Produce an exact copy of the data below.

BEGIN

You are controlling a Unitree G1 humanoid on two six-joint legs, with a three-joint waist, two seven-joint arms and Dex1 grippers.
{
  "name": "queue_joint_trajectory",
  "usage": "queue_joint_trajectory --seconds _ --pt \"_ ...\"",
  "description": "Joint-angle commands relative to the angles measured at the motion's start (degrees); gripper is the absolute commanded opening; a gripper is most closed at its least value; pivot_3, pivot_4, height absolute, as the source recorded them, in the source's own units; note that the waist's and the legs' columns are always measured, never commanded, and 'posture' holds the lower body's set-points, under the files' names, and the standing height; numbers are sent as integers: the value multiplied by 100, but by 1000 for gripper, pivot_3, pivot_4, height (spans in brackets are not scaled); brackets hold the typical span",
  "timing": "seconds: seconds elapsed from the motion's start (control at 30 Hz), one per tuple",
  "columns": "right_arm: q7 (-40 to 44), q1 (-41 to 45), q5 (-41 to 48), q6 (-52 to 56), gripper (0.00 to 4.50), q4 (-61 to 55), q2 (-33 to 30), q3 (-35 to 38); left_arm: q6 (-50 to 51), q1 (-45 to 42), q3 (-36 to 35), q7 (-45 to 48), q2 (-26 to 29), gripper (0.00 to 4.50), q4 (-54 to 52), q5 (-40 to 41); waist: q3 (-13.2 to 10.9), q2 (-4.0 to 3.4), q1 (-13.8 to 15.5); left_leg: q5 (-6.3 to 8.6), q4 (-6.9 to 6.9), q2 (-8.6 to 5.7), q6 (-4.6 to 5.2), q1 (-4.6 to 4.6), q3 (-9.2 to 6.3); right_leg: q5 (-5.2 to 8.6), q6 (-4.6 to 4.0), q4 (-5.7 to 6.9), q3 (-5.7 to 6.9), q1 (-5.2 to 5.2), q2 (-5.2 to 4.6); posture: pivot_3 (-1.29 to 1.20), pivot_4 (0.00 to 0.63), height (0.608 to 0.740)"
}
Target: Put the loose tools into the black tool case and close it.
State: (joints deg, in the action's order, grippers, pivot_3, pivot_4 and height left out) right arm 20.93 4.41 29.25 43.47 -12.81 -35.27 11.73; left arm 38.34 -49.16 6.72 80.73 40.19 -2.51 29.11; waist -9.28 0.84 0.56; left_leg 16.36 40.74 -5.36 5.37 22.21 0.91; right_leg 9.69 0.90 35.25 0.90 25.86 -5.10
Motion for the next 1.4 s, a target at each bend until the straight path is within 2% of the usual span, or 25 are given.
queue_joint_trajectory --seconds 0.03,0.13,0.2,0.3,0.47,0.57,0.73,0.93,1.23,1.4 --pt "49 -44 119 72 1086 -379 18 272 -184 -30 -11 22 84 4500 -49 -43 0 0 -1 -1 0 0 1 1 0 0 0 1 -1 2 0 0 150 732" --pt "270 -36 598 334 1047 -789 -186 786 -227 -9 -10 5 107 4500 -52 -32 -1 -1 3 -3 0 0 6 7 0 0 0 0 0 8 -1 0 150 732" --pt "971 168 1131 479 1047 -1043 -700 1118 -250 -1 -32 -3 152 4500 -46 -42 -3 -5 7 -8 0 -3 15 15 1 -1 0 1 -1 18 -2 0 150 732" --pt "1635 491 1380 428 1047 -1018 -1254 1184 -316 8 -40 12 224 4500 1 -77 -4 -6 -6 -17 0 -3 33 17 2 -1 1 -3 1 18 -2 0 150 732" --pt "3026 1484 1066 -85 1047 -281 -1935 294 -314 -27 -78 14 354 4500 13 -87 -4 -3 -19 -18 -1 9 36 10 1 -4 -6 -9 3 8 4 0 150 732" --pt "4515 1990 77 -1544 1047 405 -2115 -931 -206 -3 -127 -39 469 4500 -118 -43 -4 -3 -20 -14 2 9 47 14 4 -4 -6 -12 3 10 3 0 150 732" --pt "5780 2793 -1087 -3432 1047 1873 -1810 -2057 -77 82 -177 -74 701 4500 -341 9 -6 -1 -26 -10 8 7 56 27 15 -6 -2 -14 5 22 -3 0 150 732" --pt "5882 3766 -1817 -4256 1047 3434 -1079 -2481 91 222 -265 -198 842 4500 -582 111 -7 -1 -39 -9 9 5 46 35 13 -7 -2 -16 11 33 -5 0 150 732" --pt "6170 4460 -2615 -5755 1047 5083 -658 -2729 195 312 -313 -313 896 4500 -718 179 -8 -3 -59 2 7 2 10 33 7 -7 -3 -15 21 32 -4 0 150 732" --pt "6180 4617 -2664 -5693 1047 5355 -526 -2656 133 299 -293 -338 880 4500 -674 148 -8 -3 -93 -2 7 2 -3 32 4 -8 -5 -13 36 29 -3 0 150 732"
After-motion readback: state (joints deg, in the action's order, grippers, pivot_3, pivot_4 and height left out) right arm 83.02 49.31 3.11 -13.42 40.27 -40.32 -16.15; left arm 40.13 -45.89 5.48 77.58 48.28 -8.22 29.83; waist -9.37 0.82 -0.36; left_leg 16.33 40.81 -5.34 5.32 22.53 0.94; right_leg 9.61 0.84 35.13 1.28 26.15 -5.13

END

§ SOLUTION TO THIS TASK
You are controlling a Unitree G1 humanoid on two six-joint legs, with a three-joint waist, two seven-joint arms and Dex1 grippers.
{
  "name": "queue_joint_trajectory",
  "usage": "queue_joint_trajectory --seconds _ --pt \"_ ...\"",
  "description": "Joint-angle commands relative to the angles measured at the motion's start (degrees); gripper is the absolute commanded opening; a gripper is most closed at its least value; pivot_3, pivot_4, height absolute, as the source recorded them, in the source's own units; note that the waist's and the legs' columns are always measured, never commanded, and 'posture' holds the lower body's set-points, under the files' names, and the standing height; numbers are sent as integers: the value multiplied by 100, but by 1000 for gripper, pivot_3, pivot_4, height (spans in brackets are not scaled); brackets hold the typical span",
  "timing": "seconds: seconds elapsed from the motion's start (control at 30 Hz), one per tuple",
  "columns": "right_arm: q7 (-40 to 44), q1 (-41 to 45), q5 (-41 to 48), q6 (-52 to 56), gripper (0.00 to 4.50), q4 (-61 to 55), q2 (-33 to 30), q3 (-35 to 38); left_arm: q6 (-50 to 51), q1 (-45 to 42), q3 (-36 to 35), q7 (-45 to 48), q2 (-26 to 29), gripper (0.00 to 4.50), q4 (-54 to 52), q5 (-40 to 41); waist: q3 (-13.2 to 10.9), q2 (-4.0 to 3.4), q1 (-13.8 to 15.5); left_leg: q5 (-6.3 to 8.6), q4 (-6.9 to 6.9), q2 (-8.6 to 5.7), q6 (-4.6 to 5.2), q1 (-4.6 to 4.6), q3 (-9.2 to 6.3); right_leg: q5 (-5.2 to 8.6), q6 (-4.6 to 4.0), q4 (-5.7 to 6.9), q3 (-5.7 to 6.9), q1 (-5.2 to 5.2), q2 (-5.2 to 4.6); posture: pivot_3 (-1.29 to 1.20), pivot_4 (0.00 to 0.63), height (0.608 to 0.740)"
}
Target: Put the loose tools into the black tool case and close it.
State: (joints deg, in the action's order, grippers, pivot_3, pivot_4 and height left out) right arm 20.93 4.41 29.25 43.47 -12.81 -35.27 11.73; left arm 38.34 -49.16 6.72 80.73 40.19 -2.51 29.11; waist -9.28 0.84 0.56; left_leg 16.36 40.74 -5.36 5.37 22.21 0.91; right_leg 9.69 0.90 35.25 0.90 25.86 -5.10
Motion for the next 1.4 s, a target at each bend until the straight path is within 2% of the usual span, or 25 are given.
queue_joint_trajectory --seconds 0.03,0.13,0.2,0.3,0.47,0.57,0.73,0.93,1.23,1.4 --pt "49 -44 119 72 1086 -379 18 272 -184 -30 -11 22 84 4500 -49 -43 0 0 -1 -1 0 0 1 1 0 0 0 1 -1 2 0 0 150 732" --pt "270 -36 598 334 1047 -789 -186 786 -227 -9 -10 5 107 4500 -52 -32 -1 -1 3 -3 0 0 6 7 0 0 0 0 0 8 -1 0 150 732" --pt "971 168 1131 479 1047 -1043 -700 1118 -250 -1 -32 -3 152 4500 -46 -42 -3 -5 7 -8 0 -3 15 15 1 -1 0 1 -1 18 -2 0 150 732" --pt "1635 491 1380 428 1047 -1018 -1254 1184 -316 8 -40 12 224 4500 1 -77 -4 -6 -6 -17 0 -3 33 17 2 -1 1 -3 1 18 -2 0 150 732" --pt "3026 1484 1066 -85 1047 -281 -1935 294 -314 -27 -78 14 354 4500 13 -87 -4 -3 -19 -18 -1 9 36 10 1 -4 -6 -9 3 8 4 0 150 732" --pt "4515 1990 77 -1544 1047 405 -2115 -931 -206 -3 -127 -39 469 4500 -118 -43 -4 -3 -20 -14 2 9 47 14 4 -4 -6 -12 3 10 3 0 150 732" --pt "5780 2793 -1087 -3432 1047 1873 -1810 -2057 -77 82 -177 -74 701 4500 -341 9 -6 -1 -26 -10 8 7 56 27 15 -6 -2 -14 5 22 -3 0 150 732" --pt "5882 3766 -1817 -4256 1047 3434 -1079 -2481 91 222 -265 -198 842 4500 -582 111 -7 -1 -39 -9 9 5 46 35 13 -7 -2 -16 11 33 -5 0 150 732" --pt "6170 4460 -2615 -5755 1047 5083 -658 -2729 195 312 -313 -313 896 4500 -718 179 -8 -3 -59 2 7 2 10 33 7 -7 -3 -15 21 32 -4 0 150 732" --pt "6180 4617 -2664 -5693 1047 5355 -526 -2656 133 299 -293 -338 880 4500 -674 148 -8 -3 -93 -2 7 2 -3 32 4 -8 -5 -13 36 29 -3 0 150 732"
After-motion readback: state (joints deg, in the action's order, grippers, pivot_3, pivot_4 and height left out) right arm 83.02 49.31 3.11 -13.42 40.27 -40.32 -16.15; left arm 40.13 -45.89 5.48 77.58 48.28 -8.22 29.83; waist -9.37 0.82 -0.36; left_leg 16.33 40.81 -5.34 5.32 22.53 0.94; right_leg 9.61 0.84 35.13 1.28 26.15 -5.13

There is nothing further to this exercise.